The museum is switching up free days in January for days throughout the year including a fixed schedule of second Saturdays of every month.

Courtney Richardson shares news about the debut of a bounty of new Cape Ann Museum tours presented by dedicated docents on Saturdays in January 2020. Peruse the complete list below; a tremendous amount of knowledge and passion went into preparing distinct and engaging programs for museum visitors.

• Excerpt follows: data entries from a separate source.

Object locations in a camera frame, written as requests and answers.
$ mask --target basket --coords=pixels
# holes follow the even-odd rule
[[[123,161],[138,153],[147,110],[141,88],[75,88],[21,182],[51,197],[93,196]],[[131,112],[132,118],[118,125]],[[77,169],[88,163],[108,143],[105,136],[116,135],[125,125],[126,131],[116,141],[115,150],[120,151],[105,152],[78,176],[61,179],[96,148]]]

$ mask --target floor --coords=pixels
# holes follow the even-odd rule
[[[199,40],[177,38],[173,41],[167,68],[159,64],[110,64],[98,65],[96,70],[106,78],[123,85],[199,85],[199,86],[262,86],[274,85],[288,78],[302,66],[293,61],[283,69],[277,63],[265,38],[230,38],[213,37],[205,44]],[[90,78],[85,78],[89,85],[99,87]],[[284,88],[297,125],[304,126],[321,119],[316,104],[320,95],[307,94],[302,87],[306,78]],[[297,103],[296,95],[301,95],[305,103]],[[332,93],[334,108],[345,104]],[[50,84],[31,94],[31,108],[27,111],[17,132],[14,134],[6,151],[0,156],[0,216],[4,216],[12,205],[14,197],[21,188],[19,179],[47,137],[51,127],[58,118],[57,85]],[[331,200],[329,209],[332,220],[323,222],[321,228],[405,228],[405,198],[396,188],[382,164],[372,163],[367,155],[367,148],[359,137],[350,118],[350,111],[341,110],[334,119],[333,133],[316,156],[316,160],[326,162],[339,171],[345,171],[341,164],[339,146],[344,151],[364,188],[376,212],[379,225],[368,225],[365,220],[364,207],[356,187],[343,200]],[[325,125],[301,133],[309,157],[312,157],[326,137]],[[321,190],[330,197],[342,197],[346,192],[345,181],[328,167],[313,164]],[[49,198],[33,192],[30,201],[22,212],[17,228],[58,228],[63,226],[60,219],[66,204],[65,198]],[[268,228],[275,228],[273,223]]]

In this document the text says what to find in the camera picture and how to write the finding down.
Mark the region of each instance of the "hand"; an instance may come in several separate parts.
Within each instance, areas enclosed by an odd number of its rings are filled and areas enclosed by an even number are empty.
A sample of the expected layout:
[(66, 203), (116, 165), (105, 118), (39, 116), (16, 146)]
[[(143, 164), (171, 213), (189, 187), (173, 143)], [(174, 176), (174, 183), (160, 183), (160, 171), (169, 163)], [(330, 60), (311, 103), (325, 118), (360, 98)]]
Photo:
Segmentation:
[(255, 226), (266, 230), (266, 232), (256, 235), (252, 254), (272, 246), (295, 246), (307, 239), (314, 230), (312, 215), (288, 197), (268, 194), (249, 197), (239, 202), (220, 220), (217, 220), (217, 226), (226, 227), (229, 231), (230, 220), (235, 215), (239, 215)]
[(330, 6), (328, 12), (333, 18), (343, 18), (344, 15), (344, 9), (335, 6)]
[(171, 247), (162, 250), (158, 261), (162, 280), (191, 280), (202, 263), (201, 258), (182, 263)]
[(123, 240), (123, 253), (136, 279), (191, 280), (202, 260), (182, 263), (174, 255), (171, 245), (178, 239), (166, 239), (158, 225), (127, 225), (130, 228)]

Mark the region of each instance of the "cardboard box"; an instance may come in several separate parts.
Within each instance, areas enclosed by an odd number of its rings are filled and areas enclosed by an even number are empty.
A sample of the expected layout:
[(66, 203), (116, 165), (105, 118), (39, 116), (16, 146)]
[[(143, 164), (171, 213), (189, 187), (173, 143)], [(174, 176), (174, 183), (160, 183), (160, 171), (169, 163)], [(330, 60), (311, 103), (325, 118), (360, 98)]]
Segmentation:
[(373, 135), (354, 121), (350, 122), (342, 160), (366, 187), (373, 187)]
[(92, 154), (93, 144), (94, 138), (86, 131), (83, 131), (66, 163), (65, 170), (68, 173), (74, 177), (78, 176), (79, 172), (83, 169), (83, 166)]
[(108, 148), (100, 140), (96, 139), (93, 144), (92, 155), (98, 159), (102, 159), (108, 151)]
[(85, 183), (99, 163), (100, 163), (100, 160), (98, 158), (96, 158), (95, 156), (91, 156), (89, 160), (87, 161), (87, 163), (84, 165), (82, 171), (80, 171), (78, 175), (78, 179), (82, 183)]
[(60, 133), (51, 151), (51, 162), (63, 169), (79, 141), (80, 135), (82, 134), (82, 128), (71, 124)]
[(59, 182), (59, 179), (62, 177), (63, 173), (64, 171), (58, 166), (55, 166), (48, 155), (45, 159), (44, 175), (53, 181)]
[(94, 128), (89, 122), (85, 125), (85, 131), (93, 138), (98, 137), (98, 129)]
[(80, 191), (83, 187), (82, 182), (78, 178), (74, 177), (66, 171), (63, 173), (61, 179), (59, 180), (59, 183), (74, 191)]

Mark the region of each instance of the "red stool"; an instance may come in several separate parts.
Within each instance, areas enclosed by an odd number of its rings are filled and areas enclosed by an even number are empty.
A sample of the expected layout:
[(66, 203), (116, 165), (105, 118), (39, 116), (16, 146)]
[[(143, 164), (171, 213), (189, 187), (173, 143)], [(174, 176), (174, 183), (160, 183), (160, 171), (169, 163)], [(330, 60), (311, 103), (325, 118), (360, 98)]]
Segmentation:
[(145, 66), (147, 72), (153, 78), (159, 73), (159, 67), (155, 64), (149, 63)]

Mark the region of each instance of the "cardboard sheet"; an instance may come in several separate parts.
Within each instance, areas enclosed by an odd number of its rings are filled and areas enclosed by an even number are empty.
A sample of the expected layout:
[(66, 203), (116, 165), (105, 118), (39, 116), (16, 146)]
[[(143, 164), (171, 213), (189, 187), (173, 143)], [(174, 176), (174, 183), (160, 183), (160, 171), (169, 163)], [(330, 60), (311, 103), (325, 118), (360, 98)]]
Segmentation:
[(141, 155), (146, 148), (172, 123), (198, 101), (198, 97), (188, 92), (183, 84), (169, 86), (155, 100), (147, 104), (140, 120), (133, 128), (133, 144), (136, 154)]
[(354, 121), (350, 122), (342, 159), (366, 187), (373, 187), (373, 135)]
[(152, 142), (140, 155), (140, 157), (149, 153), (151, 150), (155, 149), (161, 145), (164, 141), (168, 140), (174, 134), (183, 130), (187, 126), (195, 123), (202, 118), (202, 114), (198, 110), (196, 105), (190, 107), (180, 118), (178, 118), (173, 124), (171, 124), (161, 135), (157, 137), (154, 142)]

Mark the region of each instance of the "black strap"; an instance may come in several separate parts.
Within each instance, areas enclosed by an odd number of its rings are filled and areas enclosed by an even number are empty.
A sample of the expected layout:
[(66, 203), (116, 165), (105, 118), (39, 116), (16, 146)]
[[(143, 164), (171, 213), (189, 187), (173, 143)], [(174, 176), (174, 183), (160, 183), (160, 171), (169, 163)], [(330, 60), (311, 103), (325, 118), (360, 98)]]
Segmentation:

Winter Shorts Return in January!

Theme-based tours of the collection Saturdays throughout January

The Cape Ann Museum is pleased to present a month-long series of specialty tours on Saturdays starting January 4, 2020 at 11:00 a.m.  Learn more about the Museum’s collections through Winter Shorts. Each tour has been creatively crafted by one of the Museum’s volunteer docents. Each themed tour focuses on different areas of the collection. Three or four tours are offered each Saturday —sign up for one or more—a great way for members and nonmembers alike to learn about the Museum and Cape Ann art & history. Each tour lasts approximately 20 minutes with time to transition in between. Come for one or all! On these Saturdays, Winter Shorts will replace the 11:00 a.m. highlights tours. Tours are free for CAM members or with Museum admission. Space is limited. Reservations required. For more information visit or call 978-283-0455 x10.

List of tours by date.


January 11, 2020

“Everyday Art Objects” with CAM docent Pat Earle

There are many things in our world what are used on a regular basis but not remarked on for their appearance. Sometimes, when no longer used, these items become recognized and treasured for their beauty. View objects on display now which are admired as artwork and consider what everyday objects might be exhibited by this Museum 50 years from now.

“Cape Ann Morals, Commerce and Culture Viewed Through a 19th Century Piano” with CAM docent Paul Romary

The piano in the rear parlor of the Davis House was built in Boston in 1828 and accessioned by the Cape Ann Museum in 1942. In exploring between those dates, this piano offers a window into the transformation of the mores, commerce and culture of the nation charting Cape Ann from the Federal era of the early 19th century until the Great Depression.

“Angels, Saints and Serpents” with CAM docent Trudi Olivetti

Amid the realistic landscapes and life-like portraits in the Cape Ann Museum, one can find surprising representations of otherworldly beings. Some of these are allegorical and some are sworn to be seen by eyewitnesses. On this brief tour, we will visit some of these and learn their intriguing stories.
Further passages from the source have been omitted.